● **Try it**
I'd like every line from the material below that has "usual" in it.
_____
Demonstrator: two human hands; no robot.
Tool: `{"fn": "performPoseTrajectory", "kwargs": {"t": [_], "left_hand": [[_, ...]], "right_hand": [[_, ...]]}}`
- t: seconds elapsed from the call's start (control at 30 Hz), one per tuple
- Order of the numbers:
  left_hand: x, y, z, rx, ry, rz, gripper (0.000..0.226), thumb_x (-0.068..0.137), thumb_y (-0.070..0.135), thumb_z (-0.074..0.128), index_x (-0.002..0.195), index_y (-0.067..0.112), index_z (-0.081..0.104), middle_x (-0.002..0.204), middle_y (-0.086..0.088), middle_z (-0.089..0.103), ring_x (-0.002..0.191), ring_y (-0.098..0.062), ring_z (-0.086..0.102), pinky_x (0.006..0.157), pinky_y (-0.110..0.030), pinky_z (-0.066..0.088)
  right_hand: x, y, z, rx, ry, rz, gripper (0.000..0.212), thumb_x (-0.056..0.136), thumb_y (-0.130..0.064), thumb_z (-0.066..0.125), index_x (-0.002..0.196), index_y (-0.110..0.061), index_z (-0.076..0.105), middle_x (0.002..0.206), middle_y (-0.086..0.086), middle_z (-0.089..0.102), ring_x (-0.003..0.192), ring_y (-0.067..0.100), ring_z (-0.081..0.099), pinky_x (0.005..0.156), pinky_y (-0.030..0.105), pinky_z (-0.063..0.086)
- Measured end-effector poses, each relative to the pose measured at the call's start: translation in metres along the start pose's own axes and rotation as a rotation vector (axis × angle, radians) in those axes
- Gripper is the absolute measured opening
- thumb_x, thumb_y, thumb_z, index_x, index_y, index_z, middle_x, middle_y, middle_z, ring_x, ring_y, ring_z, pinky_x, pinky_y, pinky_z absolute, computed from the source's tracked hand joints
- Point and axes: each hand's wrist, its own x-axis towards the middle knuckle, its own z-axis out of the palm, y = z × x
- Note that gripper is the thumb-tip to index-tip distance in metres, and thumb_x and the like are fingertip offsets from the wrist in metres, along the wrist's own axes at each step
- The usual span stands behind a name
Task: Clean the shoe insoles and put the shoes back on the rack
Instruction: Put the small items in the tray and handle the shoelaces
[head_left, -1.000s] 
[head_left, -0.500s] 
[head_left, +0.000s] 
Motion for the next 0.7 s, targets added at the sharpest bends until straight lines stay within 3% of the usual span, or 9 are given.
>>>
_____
● **Problem solution**
- The usual span stands behind a name
Motion for the next 0.7 s, targets added at the sharpest bends until straight lines stay within 3% of the usual span, or 9 are given.

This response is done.